**Task prompt**
Transcribe the listing below exactly, from its first line through the line with "Coarse 3-D masks: for". Omit the pictures.

────────────────────────────────────────

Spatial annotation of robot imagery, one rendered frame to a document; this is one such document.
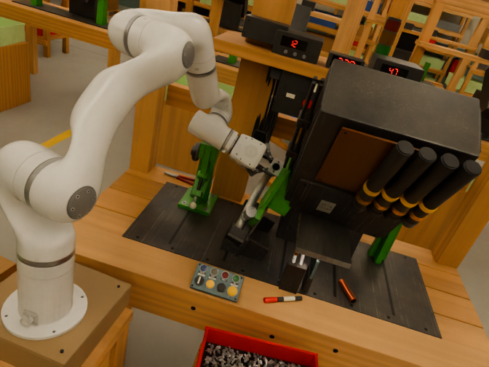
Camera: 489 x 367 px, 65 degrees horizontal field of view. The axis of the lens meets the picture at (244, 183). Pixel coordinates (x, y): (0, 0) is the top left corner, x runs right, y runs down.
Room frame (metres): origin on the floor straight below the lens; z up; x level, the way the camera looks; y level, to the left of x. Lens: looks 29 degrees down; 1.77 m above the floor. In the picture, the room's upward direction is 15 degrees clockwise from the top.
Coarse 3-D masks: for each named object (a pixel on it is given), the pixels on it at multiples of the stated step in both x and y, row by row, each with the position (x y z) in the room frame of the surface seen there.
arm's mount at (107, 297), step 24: (0, 288) 0.66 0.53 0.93; (96, 288) 0.75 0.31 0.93; (120, 288) 0.77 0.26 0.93; (0, 312) 0.60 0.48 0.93; (96, 312) 0.67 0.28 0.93; (120, 312) 0.75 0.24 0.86; (0, 336) 0.54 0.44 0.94; (72, 336) 0.58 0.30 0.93; (96, 336) 0.63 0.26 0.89; (24, 360) 0.53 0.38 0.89; (48, 360) 0.52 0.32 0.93; (72, 360) 0.54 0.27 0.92
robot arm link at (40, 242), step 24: (24, 144) 0.68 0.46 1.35; (0, 168) 0.63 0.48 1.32; (24, 168) 0.62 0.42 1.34; (0, 192) 0.62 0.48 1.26; (24, 192) 0.59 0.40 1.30; (24, 216) 0.63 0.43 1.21; (24, 240) 0.60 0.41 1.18; (48, 240) 0.61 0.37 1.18; (72, 240) 0.65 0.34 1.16; (48, 264) 0.60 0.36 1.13
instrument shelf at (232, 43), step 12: (216, 36) 1.38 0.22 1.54; (228, 36) 1.45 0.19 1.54; (240, 36) 1.52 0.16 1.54; (216, 48) 1.35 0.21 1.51; (228, 48) 1.35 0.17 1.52; (240, 48) 1.35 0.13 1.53; (252, 48) 1.35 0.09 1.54; (264, 48) 1.41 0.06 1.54; (252, 60) 1.34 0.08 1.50; (264, 60) 1.34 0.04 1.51; (276, 60) 1.34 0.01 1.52; (288, 60) 1.33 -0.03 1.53; (300, 60) 1.36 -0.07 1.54; (324, 60) 1.49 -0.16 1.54; (300, 72) 1.33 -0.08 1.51; (312, 72) 1.33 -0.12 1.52; (324, 72) 1.33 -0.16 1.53
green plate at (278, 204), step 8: (288, 160) 1.17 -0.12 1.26; (288, 168) 1.08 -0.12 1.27; (280, 176) 1.11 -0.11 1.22; (288, 176) 1.08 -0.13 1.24; (272, 184) 1.16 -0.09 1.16; (280, 184) 1.07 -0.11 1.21; (272, 192) 1.07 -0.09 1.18; (280, 192) 1.09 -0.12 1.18; (264, 200) 1.11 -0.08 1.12; (272, 200) 1.09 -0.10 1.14; (280, 200) 1.09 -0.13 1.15; (264, 208) 1.08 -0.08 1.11; (272, 208) 1.09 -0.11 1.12; (280, 208) 1.08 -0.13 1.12; (288, 208) 1.08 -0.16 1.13
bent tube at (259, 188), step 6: (276, 162) 1.19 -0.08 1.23; (282, 162) 1.20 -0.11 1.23; (270, 168) 1.17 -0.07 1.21; (276, 168) 1.22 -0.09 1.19; (264, 174) 1.24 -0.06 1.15; (276, 174) 1.17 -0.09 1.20; (264, 180) 1.24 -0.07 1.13; (258, 186) 1.24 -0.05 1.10; (264, 186) 1.25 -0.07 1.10; (258, 192) 1.23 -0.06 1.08; (252, 198) 1.21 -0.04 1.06; (246, 204) 1.19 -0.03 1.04; (252, 204) 1.19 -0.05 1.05; (240, 216) 1.15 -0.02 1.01; (240, 222) 1.13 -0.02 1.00; (240, 228) 1.12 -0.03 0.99
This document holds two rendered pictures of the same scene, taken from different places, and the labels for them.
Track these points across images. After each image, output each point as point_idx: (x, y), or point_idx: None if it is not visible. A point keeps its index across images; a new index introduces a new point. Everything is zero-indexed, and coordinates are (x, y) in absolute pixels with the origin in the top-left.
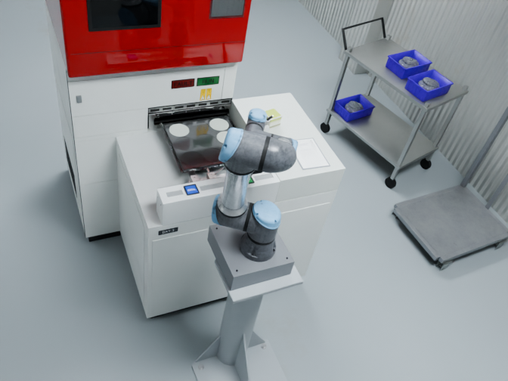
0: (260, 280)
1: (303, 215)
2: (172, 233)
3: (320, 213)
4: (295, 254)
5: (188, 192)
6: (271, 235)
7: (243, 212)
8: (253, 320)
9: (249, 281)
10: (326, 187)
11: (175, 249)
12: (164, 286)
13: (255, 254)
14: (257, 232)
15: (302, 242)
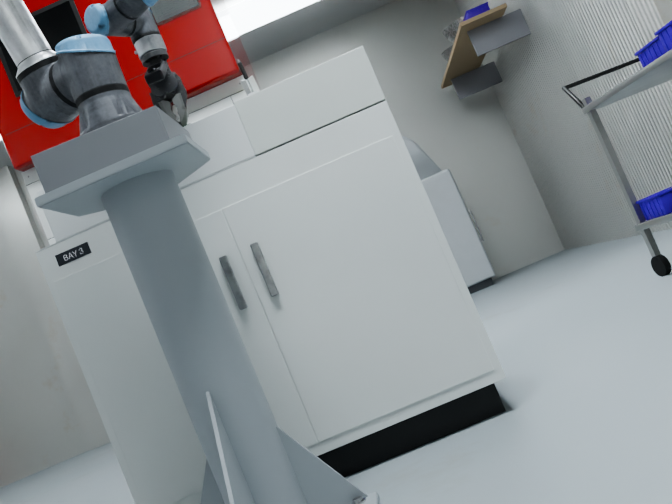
0: (102, 164)
1: (349, 179)
2: (84, 258)
3: (389, 167)
4: (416, 299)
5: None
6: (89, 69)
7: (43, 60)
8: (209, 342)
9: (78, 169)
10: (350, 98)
11: (109, 301)
12: (135, 414)
13: (86, 124)
14: (66, 76)
15: (406, 258)
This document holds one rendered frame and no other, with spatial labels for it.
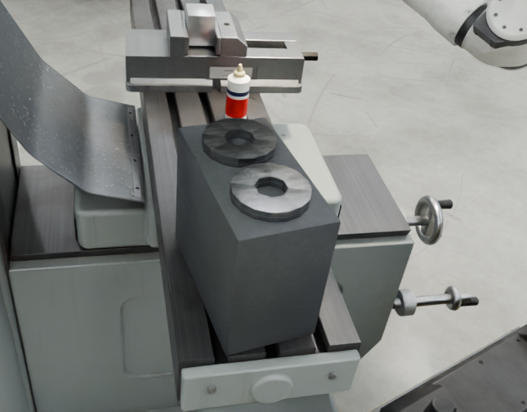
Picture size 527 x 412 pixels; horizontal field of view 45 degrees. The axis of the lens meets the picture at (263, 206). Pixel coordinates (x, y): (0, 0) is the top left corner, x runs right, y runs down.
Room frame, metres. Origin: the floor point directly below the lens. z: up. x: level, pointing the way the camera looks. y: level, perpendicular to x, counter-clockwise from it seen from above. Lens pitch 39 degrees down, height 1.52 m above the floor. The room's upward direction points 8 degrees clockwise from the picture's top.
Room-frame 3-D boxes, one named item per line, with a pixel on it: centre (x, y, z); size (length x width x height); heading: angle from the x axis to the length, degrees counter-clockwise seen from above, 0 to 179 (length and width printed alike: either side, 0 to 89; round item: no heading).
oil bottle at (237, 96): (1.02, 0.07, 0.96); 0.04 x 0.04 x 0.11
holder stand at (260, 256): (0.60, 0.02, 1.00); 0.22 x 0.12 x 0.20; 27
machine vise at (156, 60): (1.18, 0.14, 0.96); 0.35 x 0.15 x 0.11; 105
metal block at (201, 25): (1.17, 0.17, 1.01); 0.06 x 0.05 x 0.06; 15
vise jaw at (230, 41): (1.18, 0.11, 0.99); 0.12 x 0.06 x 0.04; 15
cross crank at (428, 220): (1.17, -0.35, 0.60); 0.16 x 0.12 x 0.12; 107
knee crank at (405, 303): (1.04, -0.42, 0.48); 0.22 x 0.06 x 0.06; 107
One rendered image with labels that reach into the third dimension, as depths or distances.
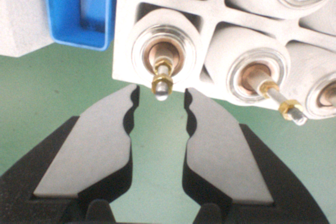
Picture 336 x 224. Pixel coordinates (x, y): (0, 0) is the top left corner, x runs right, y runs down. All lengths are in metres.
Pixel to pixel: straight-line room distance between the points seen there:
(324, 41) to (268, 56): 0.15
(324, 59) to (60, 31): 0.44
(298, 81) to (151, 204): 0.84
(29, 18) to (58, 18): 0.05
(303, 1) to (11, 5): 0.38
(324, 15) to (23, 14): 0.45
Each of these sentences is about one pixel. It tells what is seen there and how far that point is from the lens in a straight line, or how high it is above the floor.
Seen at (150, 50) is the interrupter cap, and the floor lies 0.25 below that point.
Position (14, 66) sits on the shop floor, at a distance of 0.64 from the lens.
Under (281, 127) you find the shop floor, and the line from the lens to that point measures 0.71.
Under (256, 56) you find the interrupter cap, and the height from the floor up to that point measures 0.25.
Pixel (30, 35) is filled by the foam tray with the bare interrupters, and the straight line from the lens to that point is 0.39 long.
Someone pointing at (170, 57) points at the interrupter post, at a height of 0.28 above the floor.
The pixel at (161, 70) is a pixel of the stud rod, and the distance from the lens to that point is 0.16.
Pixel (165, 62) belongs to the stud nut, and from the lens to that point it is 0.17.
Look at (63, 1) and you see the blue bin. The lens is 0.43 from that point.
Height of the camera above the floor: 0.45
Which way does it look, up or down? 60 degrees down
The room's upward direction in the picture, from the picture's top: 180 degrees clockwise
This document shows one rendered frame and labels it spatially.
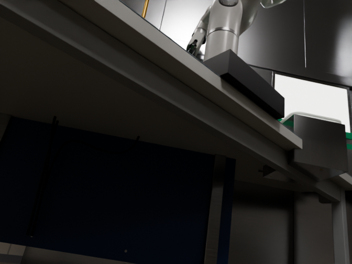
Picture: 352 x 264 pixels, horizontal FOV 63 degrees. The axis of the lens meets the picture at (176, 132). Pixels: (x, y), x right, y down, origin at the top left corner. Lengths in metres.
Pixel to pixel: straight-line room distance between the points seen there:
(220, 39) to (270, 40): 0.96
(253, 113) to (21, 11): 0.52
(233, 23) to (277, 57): 0.87
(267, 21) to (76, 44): 1.48
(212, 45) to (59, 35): 0.46
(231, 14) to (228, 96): 0.32
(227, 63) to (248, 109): 0.13
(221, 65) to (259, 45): 1.07
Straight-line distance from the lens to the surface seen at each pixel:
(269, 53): 1.73
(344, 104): 1.75
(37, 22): 0.49
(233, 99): 0.67
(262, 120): 0.76
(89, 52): 0.51
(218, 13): 0.91
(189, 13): 1.75
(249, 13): 1.04
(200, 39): 1.38
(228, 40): 0.85
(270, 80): 1.59
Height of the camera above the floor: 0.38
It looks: 22 degrees up
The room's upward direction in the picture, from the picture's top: 9 degrees clockwise
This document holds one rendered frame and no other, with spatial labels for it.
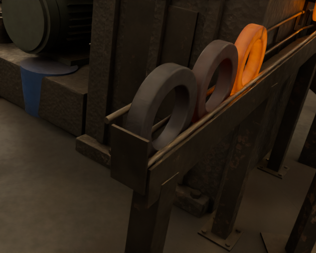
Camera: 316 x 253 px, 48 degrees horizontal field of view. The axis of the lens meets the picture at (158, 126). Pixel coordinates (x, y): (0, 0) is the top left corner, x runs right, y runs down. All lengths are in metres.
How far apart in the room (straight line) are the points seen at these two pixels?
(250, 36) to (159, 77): 0.35
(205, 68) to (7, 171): 1.10
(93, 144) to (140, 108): 1.11
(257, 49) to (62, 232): 0.85
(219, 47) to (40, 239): 0.87
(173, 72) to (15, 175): 1.10
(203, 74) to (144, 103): 0.18
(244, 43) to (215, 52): 0.16
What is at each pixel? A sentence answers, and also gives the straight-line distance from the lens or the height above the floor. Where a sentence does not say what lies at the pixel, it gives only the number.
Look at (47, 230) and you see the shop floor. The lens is 1.31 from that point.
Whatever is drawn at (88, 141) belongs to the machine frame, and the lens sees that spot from 1.66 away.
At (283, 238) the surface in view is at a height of 0.01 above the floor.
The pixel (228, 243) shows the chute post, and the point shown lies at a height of 0.02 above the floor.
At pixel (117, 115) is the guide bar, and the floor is 0.64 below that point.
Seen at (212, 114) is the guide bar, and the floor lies 0.61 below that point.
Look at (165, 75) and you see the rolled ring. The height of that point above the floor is 0.72.
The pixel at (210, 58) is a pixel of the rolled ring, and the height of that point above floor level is 0.72.
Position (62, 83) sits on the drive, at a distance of 1.82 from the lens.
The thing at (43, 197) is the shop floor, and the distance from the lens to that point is 1.45.
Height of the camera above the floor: 0.89
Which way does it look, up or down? 26 degrees down
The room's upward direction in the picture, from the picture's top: 9 degrees clockwise
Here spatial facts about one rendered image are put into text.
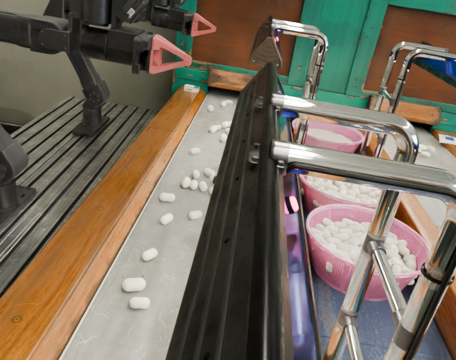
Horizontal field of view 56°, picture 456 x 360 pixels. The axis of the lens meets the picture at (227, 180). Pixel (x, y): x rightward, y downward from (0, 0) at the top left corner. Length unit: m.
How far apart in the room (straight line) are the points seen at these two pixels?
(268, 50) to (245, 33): 0.80
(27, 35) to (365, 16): 1.34
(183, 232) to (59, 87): 2.19
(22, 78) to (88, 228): 2.28
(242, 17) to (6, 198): 1.19
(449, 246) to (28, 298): 0.56
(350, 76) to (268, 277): 1.73
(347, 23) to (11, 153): 1.35
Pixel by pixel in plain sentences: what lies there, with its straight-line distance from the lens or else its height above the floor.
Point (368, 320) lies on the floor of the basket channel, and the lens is 0.90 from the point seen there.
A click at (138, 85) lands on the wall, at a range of 2.79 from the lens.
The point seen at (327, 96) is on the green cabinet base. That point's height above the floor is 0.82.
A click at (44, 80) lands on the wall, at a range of 2.99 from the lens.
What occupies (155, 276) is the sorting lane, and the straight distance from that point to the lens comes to 0.77.
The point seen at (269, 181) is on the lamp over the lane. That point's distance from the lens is 0.28.
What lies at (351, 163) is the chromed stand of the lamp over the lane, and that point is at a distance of 0.33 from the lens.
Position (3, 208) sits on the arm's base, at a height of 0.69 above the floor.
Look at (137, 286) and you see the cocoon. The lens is 0.73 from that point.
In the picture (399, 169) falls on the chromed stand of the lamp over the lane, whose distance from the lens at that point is 0.34.
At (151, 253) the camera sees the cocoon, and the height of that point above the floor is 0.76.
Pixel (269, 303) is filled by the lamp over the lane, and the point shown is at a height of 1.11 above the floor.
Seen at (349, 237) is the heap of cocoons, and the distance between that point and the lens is 1.01.
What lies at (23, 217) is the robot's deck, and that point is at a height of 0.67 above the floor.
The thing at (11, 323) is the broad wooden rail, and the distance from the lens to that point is 0.67.
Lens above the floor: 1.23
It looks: 26 degrees down
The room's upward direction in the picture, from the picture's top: 10 degrees clockwise
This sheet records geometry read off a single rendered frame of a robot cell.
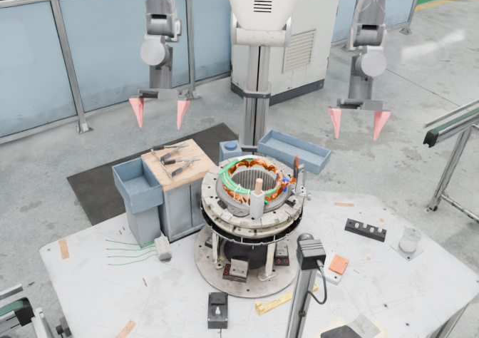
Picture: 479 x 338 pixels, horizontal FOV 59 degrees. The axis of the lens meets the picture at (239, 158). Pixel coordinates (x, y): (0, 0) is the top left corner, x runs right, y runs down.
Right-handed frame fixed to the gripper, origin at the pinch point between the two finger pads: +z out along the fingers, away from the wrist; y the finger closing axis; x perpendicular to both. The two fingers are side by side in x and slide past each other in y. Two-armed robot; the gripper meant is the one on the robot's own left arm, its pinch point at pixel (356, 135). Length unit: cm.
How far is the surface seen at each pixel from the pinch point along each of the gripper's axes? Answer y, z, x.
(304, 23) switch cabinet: 13, -68, 254
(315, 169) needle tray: -3.2, 16.0, 39.5
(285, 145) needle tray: -13, 10, 54
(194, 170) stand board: -45, 17, 33
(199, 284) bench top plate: -41, 54, 25
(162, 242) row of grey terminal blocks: -55, 44, 35
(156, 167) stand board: -58, 17, 33
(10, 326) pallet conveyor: -100, 68, 16
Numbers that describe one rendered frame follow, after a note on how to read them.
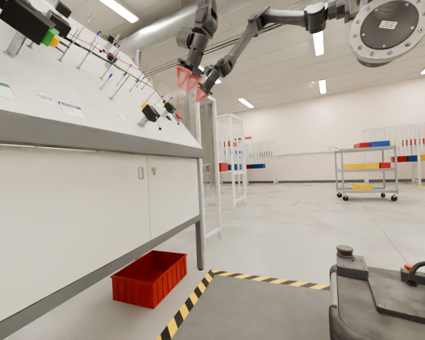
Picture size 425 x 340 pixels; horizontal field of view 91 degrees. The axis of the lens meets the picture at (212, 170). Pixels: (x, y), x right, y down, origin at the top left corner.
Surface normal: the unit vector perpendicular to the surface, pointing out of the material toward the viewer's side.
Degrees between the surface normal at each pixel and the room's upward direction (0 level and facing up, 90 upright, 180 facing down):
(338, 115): 90
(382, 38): 90
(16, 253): 90
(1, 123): 90
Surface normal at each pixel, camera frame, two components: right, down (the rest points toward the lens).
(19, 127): 0.94, -0.04
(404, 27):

────────────────────────────────────────

**Written response**
Spatial annotation of robot imagery, one rendered frame to a document; this is one such document.
Camera: 489 x 367 px, 65 degrees horizontal field of view. The axis of the lens meets the picture at (244, 183). Pixel coordinates (x, y): (0, 0) is the top left corner, x runs right, y runs down.
Room frame (metres): origin on the floor straight below the lens; z up; x level, the way the camera looks; y level, to the left of x. Lens: looks 29 degrees down; 1.77 m above the floor. In the picture, the room's upward direction is 15 degrees clockwise from the top.
Coarse 3-D masks: for each named object (a pixel on it is given), the pixels on it at multiples of the stated step in both x and y, row by row, each with the position (x y z) in the room frame of the surface seen there.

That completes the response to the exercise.